Sustenta o Recorrente que, com reporte à data da posse de 03.07.2007, deve ser aplicado
o regime do artº 17º nº 2 DL 353-A/89 de 16.10 e nesse sentido ser posicionado no escalão 4
(dedicação exclusiva) índice salarial 285.
Todavia, não lhe assiste razão.
A carreira universitária sempre foi, e continua a ser, assumida como uma carreira
específica e corpo especial, no quadro do disposto no artº 16º nº 2 d) DL 184/89, 02.06 (corpos
especiais – carreiras docentes).
No diploma que rege o estatuto remuneratório da função pública, DL 353-A/89, 16.10,
dispõe o artº 28º nº 1 que “As escalas salariais dos corpos especiais são fixadas em
legislação própria”, que no caso é o DL 408/89, 18.11 diploma que “estabelece regras sobre o
estatuto remuneratório do pessoal docente universitário … constante do anexo nº 1 … ” conforme
artº 1º nº 1.
O que significa que o estatuto remuneratório da função pública decorrente do DL 353A/89, 16.10 não é aplicável no domínio remuneratório da docência universitária, na exacta
medida em que, como estatuído expressamente, este se rege por diploma próprio; neste sentido,
não tem fundamento a sustentada aplicabilidade do regime geral estatuído no artº 17º nº 2 DL
353-A/89, 16.10 ao caso dos presentes autos.
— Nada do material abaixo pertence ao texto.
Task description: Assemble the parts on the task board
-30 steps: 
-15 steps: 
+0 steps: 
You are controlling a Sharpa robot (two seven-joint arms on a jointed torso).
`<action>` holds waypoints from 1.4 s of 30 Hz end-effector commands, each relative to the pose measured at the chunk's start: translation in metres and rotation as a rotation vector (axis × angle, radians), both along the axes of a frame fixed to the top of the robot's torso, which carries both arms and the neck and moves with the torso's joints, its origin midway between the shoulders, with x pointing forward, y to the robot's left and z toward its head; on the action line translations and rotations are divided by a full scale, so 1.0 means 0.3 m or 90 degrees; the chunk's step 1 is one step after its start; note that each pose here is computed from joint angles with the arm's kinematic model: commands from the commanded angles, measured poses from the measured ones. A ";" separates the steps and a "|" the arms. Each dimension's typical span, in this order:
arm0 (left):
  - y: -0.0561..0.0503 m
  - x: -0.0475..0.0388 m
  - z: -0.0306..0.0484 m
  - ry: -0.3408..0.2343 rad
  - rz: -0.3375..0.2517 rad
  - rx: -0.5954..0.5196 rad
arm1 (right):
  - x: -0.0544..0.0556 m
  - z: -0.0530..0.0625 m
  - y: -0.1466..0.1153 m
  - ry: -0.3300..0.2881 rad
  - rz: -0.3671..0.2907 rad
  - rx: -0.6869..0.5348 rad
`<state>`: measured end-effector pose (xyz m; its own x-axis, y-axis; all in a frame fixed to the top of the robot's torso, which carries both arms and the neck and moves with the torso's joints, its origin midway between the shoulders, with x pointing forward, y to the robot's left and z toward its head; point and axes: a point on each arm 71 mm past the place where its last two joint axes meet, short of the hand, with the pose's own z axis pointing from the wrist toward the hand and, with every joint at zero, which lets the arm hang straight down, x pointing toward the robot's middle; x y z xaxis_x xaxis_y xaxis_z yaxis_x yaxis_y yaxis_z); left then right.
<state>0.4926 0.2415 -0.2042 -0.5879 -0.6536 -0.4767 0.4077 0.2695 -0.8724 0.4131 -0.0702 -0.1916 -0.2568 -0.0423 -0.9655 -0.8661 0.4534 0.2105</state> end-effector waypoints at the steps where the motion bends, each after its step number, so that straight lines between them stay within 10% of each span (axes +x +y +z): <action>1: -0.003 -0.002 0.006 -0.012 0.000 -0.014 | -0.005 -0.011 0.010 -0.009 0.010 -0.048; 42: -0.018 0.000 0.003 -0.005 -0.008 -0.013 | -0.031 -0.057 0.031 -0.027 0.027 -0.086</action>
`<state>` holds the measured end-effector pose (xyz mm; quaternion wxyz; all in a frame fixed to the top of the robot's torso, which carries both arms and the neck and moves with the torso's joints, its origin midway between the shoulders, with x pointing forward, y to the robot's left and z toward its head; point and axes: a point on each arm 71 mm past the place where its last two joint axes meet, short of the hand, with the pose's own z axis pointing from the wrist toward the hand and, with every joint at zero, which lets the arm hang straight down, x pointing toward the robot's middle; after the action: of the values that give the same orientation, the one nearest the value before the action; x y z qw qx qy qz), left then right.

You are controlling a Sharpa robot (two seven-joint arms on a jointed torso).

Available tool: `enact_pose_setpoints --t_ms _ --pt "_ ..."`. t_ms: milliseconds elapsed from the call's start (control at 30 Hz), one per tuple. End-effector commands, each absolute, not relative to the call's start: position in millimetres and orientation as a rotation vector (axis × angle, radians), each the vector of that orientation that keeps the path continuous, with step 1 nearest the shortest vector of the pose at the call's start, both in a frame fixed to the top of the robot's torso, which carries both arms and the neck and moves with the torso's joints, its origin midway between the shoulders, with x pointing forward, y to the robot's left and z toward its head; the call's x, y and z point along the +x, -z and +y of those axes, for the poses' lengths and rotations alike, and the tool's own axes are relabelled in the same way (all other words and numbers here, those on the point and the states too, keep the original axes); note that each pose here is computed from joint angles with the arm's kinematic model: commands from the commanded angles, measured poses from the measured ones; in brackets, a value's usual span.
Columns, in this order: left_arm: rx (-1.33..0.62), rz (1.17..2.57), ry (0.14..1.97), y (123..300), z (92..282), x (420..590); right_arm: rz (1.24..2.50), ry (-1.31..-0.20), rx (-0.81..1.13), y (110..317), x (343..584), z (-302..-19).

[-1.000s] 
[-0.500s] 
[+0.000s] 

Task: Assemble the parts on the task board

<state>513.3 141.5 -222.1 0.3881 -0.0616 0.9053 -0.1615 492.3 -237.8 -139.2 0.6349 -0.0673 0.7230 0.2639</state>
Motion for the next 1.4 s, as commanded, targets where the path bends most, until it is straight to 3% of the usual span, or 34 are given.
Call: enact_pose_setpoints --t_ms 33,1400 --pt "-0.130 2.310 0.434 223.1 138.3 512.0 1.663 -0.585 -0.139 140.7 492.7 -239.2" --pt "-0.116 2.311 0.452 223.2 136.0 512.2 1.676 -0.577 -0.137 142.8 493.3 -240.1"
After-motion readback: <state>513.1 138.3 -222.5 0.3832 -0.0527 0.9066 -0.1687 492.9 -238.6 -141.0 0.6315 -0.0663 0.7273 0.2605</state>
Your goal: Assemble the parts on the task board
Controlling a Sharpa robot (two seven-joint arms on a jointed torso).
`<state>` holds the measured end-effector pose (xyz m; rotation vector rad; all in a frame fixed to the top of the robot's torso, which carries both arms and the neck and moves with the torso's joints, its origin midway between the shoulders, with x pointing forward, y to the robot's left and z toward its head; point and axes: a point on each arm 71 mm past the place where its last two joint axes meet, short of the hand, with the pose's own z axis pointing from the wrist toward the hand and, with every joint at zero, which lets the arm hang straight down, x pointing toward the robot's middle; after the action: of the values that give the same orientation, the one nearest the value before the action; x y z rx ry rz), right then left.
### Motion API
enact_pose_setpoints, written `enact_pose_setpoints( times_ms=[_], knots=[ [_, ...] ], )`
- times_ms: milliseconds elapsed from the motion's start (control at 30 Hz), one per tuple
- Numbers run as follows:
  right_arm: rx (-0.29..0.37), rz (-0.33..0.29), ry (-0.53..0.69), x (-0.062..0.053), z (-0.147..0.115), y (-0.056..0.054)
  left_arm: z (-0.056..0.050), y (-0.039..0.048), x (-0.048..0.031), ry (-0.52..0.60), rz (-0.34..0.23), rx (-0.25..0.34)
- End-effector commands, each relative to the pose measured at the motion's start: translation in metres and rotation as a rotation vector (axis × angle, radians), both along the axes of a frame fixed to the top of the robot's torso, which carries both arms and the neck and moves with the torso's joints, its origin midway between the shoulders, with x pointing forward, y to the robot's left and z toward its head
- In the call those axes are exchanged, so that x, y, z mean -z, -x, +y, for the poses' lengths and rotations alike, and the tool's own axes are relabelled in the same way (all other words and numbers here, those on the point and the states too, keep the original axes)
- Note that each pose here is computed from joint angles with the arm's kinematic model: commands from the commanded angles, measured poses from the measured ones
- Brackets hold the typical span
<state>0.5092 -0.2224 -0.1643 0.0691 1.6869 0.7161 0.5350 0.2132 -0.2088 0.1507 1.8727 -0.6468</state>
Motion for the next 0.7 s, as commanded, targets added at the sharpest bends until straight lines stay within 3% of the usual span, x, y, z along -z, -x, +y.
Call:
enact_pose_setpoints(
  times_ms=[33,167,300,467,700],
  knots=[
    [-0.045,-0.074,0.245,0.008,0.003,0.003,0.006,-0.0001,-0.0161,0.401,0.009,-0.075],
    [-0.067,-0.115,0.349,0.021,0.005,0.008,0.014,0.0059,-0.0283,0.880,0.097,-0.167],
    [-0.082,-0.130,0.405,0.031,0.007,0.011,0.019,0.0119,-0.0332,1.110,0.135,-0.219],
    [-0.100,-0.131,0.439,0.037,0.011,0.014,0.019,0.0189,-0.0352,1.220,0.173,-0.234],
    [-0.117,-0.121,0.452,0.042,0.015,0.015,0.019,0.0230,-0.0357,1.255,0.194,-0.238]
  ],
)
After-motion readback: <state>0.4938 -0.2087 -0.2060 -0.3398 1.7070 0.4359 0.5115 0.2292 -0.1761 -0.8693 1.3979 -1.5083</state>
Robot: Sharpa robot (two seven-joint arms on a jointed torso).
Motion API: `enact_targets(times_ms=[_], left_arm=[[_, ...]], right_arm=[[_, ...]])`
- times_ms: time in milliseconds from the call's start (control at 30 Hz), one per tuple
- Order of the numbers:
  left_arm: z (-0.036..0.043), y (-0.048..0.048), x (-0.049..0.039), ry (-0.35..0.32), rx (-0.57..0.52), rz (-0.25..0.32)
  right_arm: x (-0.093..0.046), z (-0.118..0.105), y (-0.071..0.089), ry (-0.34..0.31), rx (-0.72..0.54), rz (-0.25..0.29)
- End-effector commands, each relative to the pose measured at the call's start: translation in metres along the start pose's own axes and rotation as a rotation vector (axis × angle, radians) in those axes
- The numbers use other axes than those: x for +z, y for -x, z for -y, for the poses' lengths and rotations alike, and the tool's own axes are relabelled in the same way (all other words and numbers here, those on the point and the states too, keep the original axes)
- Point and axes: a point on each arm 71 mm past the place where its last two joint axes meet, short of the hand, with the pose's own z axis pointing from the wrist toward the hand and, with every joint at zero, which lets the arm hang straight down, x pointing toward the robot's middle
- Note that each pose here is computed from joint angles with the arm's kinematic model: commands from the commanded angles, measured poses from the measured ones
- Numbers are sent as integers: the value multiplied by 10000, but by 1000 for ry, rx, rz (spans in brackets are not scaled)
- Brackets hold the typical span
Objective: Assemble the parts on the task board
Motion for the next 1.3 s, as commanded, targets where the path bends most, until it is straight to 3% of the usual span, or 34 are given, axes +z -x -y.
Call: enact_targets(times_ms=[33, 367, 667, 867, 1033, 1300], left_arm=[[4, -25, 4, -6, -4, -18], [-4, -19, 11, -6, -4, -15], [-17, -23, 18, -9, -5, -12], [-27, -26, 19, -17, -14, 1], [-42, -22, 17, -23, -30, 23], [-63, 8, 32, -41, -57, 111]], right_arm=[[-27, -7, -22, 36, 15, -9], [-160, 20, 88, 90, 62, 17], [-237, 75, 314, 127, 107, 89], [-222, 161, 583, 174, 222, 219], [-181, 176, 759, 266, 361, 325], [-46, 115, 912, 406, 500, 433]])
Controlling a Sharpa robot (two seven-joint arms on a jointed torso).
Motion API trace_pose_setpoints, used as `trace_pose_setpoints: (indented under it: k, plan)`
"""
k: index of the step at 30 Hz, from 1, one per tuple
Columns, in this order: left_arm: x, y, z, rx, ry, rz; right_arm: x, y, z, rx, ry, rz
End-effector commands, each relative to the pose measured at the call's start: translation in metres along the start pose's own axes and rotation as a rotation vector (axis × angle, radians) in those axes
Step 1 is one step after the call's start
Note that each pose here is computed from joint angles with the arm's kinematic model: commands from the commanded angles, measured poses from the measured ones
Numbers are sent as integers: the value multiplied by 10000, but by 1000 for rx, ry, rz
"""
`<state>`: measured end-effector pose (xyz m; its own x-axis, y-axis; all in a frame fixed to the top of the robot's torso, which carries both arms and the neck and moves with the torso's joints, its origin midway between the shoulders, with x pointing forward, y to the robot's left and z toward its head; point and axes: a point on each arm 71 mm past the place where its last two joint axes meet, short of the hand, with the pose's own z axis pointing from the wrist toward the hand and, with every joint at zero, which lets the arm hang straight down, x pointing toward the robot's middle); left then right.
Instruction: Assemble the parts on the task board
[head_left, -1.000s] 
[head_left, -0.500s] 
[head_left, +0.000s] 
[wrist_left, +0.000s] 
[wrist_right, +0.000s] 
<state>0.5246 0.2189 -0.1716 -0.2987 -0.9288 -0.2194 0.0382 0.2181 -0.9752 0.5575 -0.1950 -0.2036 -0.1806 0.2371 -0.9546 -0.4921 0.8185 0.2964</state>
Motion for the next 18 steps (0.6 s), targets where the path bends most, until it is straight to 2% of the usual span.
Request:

Neste enquadramento não resulta provado o erro de posicionamento relativamente ao
escalão 3 índice 265.
***
Termos em que acordam, em conferência, os Juízes Desembargadores da Secção de
Contencioso Administrativo do Tribunal Central Administrativo Sul em julgar parcialmente
procedente o recurso e, neste sentido,
A.
revogar a sentença quanto à operada convolação processual da acção comum
para acção especial e consequente absolvição da instância;
B.
conhecendo em substituição, julgar a acção improcedente
Custas a cargo do Recorrente.
Lisboa, 12.MAR.2015,
(Cristina dos Santos)
(Paulo Gouveia)
(Nuno Coutinho)
(1) Mário Aroso de Almeida, Manual de processo administrativo, Almedina/2010, págs.117 e 126.
(2) Alberto dos Reis, Comentário ao CPC, Vol. 1º, Coimbra Editora/1960, págs.19 e 20.